▸ **WORK INSTRUCTION**
Leaving out the pictures, return each line of the entries from the first through the line with "Flash Round! Name the bounding boxes of the mannequin", and only those lines.

▸ **DATA SHOWN**
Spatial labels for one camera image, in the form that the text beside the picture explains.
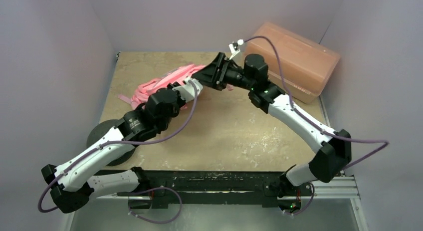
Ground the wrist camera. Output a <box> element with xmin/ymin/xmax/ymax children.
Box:
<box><xmin>172</xmin><ymin>77</ymin><xmax>203</xmax><ymax>102</ymax></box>
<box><xmin>228</xmin><ymin>39</ymin><xmax>244</xmax><ymax>60</ymax></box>

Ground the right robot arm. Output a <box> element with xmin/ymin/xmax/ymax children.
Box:
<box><xmin>192</xmin><ymin>52</ymin><xmax>351</xmax><ymax>195</ymax></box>

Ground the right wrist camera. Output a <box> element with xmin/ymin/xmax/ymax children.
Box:
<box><xmin>228</xmin><ymin>39</ymin><xmax>244</xmax><ymax>60</ymax></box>

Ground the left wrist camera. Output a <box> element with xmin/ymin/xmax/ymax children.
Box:
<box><xmin>172</xmin><ymin>77</ymin><xmax>203</xmax><ymax>102</ymax></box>

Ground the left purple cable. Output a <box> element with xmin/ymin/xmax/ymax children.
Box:
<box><xmin>37</xmin><ymin>80</ymin><xmax>199</xmax><ymax>214</ymax></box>

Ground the orange plastic storage box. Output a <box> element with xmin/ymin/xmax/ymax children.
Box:
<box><xmin>244</xmin><ymin>22</ymin><xmax>341</xmax><ymax>104</ymax></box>

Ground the pink backpack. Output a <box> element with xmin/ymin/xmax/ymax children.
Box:
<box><xmin>117</xmin><ymin>63</ymin><xmax>234</xmax><ymax>110</ymax></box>

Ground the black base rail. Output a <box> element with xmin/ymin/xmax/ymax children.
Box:
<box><xmin>96</xmin><ymin>170</ymin><xmax>361</xmax><ymax>211</ymax></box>

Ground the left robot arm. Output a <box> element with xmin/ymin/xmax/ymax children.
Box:
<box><xmin>37</xmin><ymin>78</ymin><xmax>203</xmax><ymax>214</ymax></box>

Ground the grey tape roll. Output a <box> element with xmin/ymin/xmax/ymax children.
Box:
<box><xmin>86</xmin><ymin>119</ymin><xmax>135</xmax><ymax>167</ymax></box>

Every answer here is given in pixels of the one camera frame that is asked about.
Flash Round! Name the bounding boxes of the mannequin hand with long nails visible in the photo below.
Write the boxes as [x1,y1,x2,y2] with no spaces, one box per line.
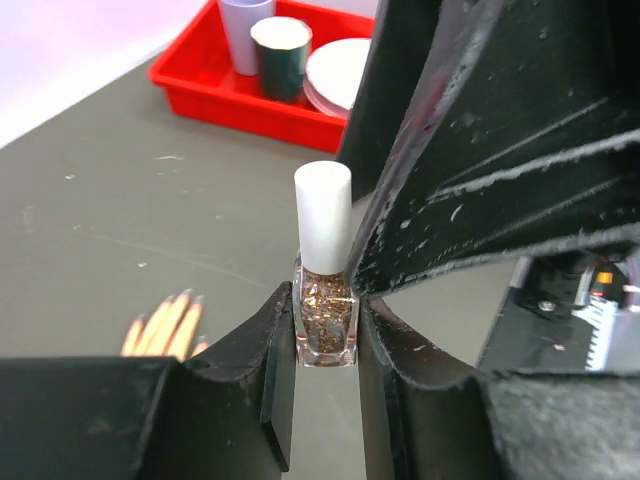
[120,289,210,362]

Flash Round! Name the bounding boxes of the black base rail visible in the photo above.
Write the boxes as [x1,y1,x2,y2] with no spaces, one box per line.
[477,254,640,374]

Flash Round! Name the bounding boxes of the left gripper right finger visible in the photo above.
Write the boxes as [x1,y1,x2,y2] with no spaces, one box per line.
[358,299,639,479]

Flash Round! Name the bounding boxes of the lavender plastic cup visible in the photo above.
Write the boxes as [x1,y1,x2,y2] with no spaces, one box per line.
[219,0,275,77]

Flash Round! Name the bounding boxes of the glitter nail polish bottle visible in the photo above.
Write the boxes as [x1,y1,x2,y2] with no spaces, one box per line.
[292,258,360,367]

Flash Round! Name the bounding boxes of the white nail polish cap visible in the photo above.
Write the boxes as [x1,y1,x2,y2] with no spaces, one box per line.
[294,161,352,275]

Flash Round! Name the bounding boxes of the red plastic tray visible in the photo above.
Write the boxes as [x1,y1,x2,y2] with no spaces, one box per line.
[149,1,346,154]

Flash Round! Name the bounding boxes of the white paper plates stack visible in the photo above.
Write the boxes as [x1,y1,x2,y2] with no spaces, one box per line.
[303,37,371,119]

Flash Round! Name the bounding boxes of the black mug white inside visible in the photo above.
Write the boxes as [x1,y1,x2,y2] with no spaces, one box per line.
[250,16,313,104]

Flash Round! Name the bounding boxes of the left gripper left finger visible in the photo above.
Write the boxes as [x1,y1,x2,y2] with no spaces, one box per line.
[1,282,296,479]

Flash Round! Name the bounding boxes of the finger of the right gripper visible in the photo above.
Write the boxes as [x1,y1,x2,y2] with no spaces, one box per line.
[336,0,441,202]
[345,1,639,297]

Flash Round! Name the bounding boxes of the white cable duct strip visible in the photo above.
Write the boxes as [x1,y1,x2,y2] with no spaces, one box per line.
[585,295,639,371]

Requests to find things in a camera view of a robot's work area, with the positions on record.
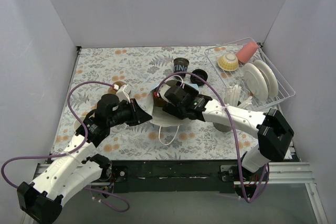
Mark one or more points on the back white plate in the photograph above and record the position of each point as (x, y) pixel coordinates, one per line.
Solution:
(269, 76)

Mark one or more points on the white paper cup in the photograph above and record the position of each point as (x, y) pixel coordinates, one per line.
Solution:
(77, 124)

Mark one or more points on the white wire dish rack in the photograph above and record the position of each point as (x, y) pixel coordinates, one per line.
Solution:
(224, 81)

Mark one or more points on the floral tablecloth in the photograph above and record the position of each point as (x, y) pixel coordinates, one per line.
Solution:
(142, 67)

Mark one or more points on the grey cup with straws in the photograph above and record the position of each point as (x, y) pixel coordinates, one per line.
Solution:
(237, 96)

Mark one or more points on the back black coffee cup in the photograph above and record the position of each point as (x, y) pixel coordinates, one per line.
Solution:
(180, 64)

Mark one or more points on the aluminium frame rail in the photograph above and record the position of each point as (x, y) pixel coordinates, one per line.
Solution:
(298, 173)

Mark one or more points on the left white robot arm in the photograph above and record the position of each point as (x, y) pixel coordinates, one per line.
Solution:
(44, 198)

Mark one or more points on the front white plate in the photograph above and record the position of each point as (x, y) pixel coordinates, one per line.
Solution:
(255, 82)

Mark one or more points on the yellow patterned bowl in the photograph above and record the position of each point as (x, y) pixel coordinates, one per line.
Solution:
(228, 62)

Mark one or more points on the white plate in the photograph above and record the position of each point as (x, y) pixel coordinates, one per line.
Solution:
(269, 76)
(255, 82)

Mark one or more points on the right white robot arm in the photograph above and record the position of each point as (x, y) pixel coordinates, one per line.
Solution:
(271, 129)

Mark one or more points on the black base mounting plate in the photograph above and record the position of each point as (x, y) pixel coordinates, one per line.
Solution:
(175, 175)

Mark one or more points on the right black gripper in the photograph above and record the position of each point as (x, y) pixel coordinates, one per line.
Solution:
(169, 106)

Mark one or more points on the brown cardboard cup sleeves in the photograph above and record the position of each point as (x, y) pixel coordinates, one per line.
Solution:
(115, 87)

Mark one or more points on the stack of black lids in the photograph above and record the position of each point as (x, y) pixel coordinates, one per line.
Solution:
(197, 75)

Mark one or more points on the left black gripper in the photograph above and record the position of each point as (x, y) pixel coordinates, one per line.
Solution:
(135, 112)

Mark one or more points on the light blue paper bag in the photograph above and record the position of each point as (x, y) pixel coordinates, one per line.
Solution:
(154, 107)

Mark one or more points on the pink plastic cup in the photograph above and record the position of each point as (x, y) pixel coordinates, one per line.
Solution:
(247, 52)

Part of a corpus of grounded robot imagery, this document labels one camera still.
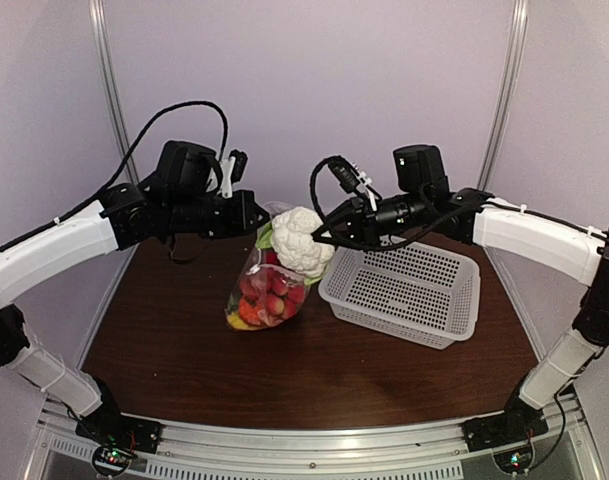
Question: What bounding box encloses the clear dotted zip bag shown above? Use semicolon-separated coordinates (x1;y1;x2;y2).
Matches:
225;202;335;332

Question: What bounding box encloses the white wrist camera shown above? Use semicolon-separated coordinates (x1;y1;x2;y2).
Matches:
219;150;248;199
329;157;383;212

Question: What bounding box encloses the white cauliflower toy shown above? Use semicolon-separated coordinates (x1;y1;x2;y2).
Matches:
255;206;335;285

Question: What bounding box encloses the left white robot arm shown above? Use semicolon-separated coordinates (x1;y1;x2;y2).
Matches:
0;141;268;444

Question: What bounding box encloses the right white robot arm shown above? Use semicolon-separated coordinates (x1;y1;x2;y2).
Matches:
309;144;609;442

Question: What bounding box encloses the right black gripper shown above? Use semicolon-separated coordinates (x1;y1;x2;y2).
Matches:
311;189;429;253

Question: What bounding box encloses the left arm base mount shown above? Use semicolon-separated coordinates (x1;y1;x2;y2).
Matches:
67;410;162;478

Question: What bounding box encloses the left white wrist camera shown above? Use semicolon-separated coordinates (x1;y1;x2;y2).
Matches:
219;150;248;199

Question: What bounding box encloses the right aluminium frame post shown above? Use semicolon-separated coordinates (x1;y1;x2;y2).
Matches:
477;0;530;190

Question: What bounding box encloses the left black cable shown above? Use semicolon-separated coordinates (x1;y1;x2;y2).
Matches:
0;101;230;256

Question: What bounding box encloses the red lychee bunch toy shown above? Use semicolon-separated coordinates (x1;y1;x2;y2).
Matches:
227;249;309;330

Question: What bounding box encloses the white plastic basket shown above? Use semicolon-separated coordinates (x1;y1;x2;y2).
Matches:
318;242;481;350

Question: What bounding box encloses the curved aluminium front rail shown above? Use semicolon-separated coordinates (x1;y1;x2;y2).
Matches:
31;384;603;480

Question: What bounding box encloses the black cable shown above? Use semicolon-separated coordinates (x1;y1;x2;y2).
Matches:
309;155;475;251
0;101;230;256

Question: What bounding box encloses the left aluminium frame post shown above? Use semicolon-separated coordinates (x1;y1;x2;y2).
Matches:
88;0;130;157

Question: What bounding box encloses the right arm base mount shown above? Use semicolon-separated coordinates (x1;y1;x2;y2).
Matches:
462;412;549;475

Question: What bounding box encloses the right black cable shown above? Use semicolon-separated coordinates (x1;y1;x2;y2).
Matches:
309;155;475;251

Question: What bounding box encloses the yellow lemon toy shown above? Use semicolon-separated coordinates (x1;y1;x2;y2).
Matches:
226;312;262;331

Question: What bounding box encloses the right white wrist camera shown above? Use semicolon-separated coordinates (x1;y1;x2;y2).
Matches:
329;157;383;212

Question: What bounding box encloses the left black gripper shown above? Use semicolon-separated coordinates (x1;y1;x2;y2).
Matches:
166;187;269;237

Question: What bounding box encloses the aluminium frame post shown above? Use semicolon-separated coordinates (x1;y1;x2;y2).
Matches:
477;0;530;190
88;0;130;157

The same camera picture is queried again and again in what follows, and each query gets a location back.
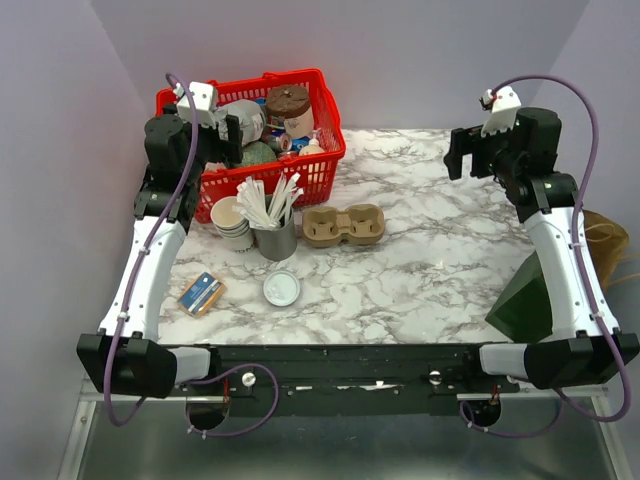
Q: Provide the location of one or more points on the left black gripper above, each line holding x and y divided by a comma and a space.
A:
227, 151

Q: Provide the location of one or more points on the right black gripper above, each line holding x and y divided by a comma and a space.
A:
465, 141

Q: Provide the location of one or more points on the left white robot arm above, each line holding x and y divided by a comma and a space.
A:
124, 356

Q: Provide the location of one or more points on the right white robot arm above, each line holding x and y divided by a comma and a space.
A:
585, 345

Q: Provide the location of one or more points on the green glitter ball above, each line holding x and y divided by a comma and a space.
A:
257, 153

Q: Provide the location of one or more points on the grey wrapped package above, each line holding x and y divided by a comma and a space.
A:
251, 116

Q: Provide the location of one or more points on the small metal can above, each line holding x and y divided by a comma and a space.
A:
284, 142

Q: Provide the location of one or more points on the stack of paper cups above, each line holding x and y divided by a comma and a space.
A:
231, 225

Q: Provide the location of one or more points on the brown lid cream tub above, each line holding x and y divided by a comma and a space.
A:
290, 107

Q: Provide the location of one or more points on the white pump bottle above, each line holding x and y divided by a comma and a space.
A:
313, 146

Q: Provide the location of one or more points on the red plastic shopping basket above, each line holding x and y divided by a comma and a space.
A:
317, 171

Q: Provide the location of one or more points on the metal straw holder cup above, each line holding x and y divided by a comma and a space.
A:
280, 244

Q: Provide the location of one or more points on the brown pulp cup carrier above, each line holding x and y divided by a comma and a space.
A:
324, 227

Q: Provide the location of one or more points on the orange sponge blue label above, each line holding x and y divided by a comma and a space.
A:
200, 295

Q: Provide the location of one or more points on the stack of white lids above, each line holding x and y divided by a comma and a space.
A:
281, 288

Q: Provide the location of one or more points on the brown paper bag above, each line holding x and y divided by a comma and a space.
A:
607, 242

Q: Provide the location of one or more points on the dark green paper bag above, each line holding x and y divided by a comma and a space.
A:
522, 311

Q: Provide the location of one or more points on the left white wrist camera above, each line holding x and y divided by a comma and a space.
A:
205, 99

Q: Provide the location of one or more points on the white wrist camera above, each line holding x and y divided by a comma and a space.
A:
205, 99
502, 105

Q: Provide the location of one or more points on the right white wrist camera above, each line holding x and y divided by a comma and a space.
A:
502, 105

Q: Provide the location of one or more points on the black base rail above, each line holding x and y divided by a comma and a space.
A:
347, 380

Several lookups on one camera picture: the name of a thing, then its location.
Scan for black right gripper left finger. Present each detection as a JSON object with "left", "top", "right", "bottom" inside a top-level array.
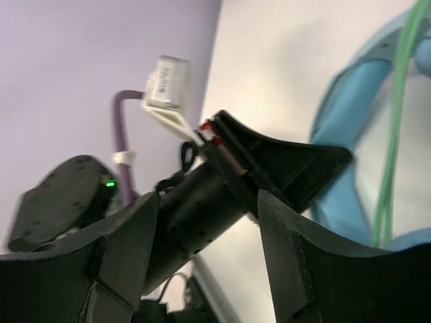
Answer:
[{"left": 1, "top": 192, "right": 158, "bottom": 322}]

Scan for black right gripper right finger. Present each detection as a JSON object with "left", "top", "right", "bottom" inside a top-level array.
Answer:
[{"left": 258, "top": 191, "right": 430, "bottom": 322}]

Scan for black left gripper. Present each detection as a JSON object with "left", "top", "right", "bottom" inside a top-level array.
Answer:
[{"left": 143, "top": 110, "right": 353, "bottom": 295}]

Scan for light blue headphones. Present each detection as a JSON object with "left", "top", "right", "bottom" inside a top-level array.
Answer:
[{"left": 310, "top": 13, "right": 430, "bottom": 251}]

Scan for green headphone cable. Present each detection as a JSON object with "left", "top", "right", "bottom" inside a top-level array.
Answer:
[{"left": 372, "top": 0, "right": 428, "bottom": 250}]

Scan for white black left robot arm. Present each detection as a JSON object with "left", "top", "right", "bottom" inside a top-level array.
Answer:
[{"left": 1, "top": 110, "right": 352, "bottom": 303}]

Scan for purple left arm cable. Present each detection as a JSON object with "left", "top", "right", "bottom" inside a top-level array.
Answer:
[{"left": 110, "top": 89, "right": 146, "bottom": 205}]

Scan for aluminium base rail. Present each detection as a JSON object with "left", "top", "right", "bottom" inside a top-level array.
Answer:
[{"left": 193, "top": 255, "right": 241, "bottom": 323}]

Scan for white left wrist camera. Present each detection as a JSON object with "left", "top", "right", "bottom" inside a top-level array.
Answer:
[{"left": 141, "top": 55, "right": 204, "bottom": 147}]

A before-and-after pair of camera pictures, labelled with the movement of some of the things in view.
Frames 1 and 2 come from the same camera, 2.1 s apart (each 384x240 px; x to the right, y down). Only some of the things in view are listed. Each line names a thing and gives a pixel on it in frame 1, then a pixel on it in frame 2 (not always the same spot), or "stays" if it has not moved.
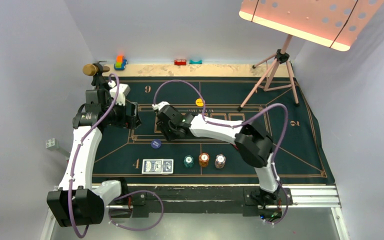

▸ **TASK ANSWER**
Spatial labels for one camera image, in the form that the text beside the picture explains.
Ground the wrist camera. Output a <box> element with xmin/ymin/xmax/ymax children.
Box:
<box><xmin>172</xmin><ymin>77</ymin><xmax>203</xmax><ymax>102</ymax></box>
<box><xmin>228</xmin><ymin>39</ymin><xmax>244</xmax><ymax>60</ymax></box>

Ground the right robot arm. Output a <box> element with xmin/ymin/xmax/ymax children.
Box:
<box><xmin>192</xmin><ymin>52</ymin><xmax>351</xmax><ymax>195</ymax></box>

Ground the right wrist camera. Output a <box> element with xmin/ymin/xmax/ymax children.
Box:
<box><xmin>228</xmin><ymin>39</ymin><xmax>244</xmax><ymax>60</ymax></box>

Ground the left wrist camera. Output a <box> element with xmin/ymin/xmax/ymax children.
Box:
<box><xmin>172</xmin><ymin>77</ymin><xmax>203</xmax><ymax>102</ymax></box>

Ground the left purple cable. Output a <box> element with xmin/ymin/xmax/ymax children.
Box:
<box><xmin>37</xmin><ymin>80</ymin><xmax>199</xmax><ymax>214</ymax></box>

Ground the orange plastic storage box. Output a <box> element with xmin/ymin/xmax/ymax children.
Box:
<box><xmin>244</xmin><ymin>22</ymin><xmax>341</xmax><ymax>104</ymax></box>

Ground the pink backpack. Output a <box> element with xmin/ymin/xmax/ymax children.
Box:
<box><xmin>117</xmin><ymin>63</ymin><xmax>234</xmax><ymax>110</ymax></box>

Ground the black base rail. Output a <box> element with xmin/ymin/xmax/ymax children.
Box:
<box><xmin>96</xmin><ymin>170</ymin><xmax>361</xmax><ymax>211</ymax></box>

Ground the left robot arm. Output a <box> element with xmin/ymin/xmax/ymax children.
Box:
<box><xmin>37</xmin><ymin>78</ymin><xmax>203</xmax><ymax>214</ymax></box>

Ground the grey tape roll. Output a <box> element with xmin/ymin/xmax/ymax children.
Box:
<box><xmin>86</xmin><ymin>119</ymin><xmax>135</xmax><ymax>167</ymax></box>

Every answer here is given in pixels of the one camera frame that is asked about.
Flash Round! Name the bounding boxes of the mannequin hand with long nails visible in the photo below.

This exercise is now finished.